# Work request
In the data below, locate each line with the word "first" and list it.

# Dataset content
----------

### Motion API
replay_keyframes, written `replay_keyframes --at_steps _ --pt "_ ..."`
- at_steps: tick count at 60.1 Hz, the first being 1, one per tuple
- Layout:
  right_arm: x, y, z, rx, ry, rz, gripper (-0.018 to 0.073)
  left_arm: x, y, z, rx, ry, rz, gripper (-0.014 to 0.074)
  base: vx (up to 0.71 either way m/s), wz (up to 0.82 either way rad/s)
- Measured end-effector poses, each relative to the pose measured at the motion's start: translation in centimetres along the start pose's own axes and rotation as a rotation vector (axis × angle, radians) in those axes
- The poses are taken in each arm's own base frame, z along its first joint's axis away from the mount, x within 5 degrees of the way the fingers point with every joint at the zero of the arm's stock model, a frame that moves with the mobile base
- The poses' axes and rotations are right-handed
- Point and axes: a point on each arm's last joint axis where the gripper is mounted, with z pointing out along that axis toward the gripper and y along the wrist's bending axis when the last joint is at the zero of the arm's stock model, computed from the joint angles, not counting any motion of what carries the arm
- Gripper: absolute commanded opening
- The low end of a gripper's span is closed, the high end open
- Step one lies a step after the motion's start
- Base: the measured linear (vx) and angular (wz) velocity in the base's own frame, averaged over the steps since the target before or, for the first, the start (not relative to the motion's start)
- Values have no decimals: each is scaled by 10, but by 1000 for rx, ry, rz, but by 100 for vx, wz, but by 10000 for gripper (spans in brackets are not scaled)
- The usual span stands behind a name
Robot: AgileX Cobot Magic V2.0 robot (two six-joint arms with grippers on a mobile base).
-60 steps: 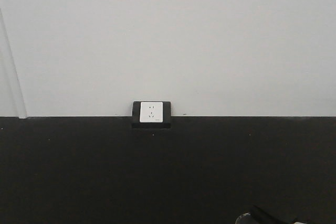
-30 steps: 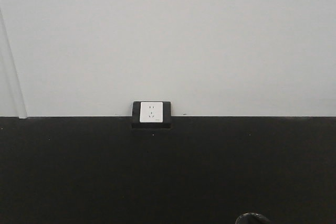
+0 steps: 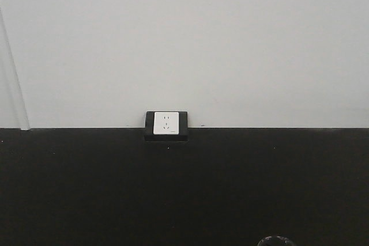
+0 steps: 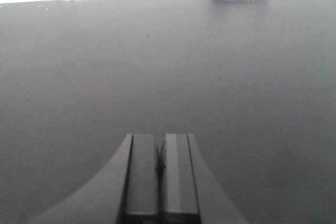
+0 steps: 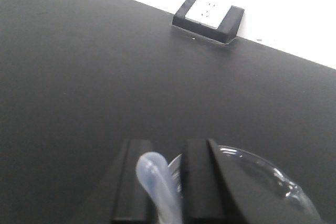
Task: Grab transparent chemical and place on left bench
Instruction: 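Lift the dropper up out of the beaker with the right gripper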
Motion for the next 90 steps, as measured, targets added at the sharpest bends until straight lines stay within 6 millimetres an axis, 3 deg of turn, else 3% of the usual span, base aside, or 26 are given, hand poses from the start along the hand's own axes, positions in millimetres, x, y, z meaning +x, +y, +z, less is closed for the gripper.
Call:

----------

# Result of this exercise
- at_steps: tick count at 60.1 Hz, the first being 1, one per tuple
- The poses are taken in each arm's own base frame, z along its first joint's axis away from the mount, x within 5 degrees of the way the fingers point with every joint at the zero of the arm's stock model, a frame that moves with the mobile base
- Base: the measured linear (vx) and angular (wz) velocity in the base's own frame, averaged over the steps since the target before or, for the first, the start (not relative to the motion's start)

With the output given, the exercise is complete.